Look through the records and copy every line in which "tablet" appears.

━━━ Data for this exercise

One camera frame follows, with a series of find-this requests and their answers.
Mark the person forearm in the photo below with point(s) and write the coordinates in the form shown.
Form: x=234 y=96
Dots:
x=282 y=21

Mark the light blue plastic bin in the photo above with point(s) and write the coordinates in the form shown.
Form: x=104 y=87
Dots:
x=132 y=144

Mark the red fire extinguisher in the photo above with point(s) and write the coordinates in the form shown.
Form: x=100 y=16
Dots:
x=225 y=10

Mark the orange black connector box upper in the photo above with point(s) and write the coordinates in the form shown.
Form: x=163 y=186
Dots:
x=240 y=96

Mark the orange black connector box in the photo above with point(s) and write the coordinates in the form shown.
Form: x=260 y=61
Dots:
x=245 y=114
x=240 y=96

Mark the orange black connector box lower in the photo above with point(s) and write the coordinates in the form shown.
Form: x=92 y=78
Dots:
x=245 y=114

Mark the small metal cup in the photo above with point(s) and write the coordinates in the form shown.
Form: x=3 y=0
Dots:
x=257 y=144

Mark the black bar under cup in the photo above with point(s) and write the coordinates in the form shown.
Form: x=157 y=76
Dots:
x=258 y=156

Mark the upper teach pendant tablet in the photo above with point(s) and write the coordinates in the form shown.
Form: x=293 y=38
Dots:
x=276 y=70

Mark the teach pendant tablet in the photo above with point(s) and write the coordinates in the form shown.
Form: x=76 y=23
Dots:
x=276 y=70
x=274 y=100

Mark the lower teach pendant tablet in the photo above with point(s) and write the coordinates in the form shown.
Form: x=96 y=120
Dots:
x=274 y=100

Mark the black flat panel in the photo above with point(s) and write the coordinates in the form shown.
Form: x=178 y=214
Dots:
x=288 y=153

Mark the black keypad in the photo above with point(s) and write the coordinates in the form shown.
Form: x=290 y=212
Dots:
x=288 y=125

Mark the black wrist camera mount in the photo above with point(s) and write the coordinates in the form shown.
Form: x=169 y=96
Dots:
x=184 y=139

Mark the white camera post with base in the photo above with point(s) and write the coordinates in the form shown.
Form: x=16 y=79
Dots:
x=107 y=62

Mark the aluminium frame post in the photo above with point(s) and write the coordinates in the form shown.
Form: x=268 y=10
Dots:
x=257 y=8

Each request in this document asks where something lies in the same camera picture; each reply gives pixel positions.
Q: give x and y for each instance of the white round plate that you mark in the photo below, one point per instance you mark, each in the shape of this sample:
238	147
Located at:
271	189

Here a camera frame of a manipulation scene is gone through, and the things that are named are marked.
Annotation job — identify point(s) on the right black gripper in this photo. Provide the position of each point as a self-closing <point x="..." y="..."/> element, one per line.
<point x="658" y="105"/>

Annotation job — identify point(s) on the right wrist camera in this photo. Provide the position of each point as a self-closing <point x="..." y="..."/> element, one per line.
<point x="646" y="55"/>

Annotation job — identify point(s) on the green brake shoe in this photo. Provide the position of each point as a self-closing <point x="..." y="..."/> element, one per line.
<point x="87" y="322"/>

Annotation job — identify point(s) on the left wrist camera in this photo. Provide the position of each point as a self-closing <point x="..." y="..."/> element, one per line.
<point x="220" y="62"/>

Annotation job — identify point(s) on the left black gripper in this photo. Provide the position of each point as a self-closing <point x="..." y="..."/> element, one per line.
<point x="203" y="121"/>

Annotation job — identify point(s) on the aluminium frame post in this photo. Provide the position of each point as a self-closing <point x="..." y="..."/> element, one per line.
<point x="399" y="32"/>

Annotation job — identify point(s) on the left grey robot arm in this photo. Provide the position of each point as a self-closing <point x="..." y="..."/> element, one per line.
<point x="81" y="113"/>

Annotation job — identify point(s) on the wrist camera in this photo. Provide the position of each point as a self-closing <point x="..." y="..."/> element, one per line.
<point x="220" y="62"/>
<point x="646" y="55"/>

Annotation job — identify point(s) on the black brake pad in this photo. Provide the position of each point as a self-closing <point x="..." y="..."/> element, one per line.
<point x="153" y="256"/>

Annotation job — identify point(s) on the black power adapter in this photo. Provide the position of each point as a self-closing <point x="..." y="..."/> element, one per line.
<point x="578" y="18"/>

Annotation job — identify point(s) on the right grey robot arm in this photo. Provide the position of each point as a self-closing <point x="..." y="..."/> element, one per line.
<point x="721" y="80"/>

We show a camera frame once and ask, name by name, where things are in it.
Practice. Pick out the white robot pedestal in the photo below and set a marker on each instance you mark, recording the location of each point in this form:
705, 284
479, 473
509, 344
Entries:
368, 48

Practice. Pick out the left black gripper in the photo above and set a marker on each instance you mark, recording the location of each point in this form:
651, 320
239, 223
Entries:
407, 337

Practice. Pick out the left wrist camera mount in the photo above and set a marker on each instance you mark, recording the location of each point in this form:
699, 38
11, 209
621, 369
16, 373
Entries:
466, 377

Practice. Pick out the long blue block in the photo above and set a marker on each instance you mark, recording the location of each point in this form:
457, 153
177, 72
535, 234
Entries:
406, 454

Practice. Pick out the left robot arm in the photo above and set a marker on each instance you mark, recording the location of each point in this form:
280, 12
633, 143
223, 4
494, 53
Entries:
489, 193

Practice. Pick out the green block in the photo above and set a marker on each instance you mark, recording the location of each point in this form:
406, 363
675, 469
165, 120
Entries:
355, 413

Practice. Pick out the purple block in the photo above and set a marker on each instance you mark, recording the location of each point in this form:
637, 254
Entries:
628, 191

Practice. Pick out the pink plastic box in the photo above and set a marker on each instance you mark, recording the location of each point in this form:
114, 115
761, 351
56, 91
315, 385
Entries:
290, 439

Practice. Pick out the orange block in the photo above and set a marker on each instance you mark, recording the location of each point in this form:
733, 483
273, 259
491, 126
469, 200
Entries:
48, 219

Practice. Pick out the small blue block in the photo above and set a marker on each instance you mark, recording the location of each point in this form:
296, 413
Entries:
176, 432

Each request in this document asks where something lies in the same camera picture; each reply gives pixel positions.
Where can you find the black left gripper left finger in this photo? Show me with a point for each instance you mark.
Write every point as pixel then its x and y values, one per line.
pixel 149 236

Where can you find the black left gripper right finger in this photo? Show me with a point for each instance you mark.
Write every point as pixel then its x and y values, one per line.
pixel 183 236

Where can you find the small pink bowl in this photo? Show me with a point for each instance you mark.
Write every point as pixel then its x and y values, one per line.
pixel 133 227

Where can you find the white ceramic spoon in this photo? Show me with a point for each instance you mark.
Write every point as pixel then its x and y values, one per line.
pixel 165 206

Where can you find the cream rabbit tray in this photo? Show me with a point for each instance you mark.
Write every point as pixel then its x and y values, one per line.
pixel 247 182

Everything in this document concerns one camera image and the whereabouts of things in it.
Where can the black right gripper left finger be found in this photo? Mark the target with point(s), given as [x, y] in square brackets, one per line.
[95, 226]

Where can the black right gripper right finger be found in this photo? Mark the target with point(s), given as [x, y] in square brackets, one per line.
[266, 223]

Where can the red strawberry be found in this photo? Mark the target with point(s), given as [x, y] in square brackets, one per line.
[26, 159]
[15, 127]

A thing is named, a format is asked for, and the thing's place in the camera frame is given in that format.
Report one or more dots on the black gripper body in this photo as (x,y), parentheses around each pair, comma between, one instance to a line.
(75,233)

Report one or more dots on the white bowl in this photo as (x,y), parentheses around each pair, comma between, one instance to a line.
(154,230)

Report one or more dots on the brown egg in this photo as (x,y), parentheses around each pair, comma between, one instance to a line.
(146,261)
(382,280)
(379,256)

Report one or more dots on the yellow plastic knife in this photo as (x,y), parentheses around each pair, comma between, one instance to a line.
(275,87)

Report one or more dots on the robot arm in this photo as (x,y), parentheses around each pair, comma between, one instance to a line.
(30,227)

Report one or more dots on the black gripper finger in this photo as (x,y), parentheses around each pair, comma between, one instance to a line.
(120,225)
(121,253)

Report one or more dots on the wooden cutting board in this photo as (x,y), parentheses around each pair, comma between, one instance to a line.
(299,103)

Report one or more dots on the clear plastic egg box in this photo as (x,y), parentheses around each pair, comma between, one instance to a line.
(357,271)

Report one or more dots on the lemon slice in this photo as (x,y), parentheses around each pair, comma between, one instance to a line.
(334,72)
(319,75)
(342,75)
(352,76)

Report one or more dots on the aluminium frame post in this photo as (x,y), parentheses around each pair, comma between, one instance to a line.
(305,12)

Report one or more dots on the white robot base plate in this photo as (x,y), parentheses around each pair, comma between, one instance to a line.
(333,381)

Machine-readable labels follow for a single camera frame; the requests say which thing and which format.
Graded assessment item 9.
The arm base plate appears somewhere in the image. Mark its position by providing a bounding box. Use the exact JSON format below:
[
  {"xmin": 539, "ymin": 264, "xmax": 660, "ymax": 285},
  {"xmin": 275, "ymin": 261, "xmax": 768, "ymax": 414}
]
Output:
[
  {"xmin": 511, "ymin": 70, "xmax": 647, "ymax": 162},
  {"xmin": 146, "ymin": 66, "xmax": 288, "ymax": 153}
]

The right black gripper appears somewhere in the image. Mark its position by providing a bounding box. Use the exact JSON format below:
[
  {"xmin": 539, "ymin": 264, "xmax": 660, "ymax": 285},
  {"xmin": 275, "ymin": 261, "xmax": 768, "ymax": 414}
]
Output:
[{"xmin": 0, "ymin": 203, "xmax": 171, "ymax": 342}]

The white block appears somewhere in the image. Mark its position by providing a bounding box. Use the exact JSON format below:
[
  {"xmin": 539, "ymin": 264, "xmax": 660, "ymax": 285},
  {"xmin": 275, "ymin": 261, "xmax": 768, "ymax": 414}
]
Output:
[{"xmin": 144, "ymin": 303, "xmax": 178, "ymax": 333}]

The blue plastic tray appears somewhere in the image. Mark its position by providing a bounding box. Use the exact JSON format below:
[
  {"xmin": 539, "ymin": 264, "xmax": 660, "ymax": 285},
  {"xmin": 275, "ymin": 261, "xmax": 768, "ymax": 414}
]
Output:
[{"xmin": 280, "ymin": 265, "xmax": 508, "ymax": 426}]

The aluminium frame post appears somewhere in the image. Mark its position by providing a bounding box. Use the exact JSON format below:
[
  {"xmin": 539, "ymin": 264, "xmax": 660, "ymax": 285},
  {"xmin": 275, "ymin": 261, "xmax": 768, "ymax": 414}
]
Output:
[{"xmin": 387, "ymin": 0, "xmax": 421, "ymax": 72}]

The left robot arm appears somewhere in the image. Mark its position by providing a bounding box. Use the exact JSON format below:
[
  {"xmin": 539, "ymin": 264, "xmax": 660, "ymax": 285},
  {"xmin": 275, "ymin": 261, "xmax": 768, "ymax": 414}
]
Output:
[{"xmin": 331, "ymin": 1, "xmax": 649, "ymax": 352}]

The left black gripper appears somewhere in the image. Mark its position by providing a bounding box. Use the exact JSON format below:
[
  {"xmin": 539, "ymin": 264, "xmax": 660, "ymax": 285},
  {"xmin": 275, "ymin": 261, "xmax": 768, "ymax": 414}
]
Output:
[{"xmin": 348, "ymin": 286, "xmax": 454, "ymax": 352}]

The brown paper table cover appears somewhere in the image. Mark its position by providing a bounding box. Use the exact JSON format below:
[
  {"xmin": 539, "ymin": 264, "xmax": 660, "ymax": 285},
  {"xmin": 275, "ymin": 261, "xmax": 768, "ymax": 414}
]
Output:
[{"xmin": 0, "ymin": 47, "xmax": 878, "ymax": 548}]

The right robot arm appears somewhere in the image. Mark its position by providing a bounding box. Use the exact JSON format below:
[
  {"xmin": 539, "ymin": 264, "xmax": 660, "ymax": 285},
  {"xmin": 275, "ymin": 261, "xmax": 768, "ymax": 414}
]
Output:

━━━━━━

■ **Solution to the exercise**:
Mark the upper teach pendant tablet in the photo above with point(s) and write the coordinates in the form shown.
Mark the teach pendant tablet in the photo above with point(s) and write the coordinates in the form shown.
Mark the lower teach pendant tablet in the photo above with point(s) and write the coordinates in the form shown.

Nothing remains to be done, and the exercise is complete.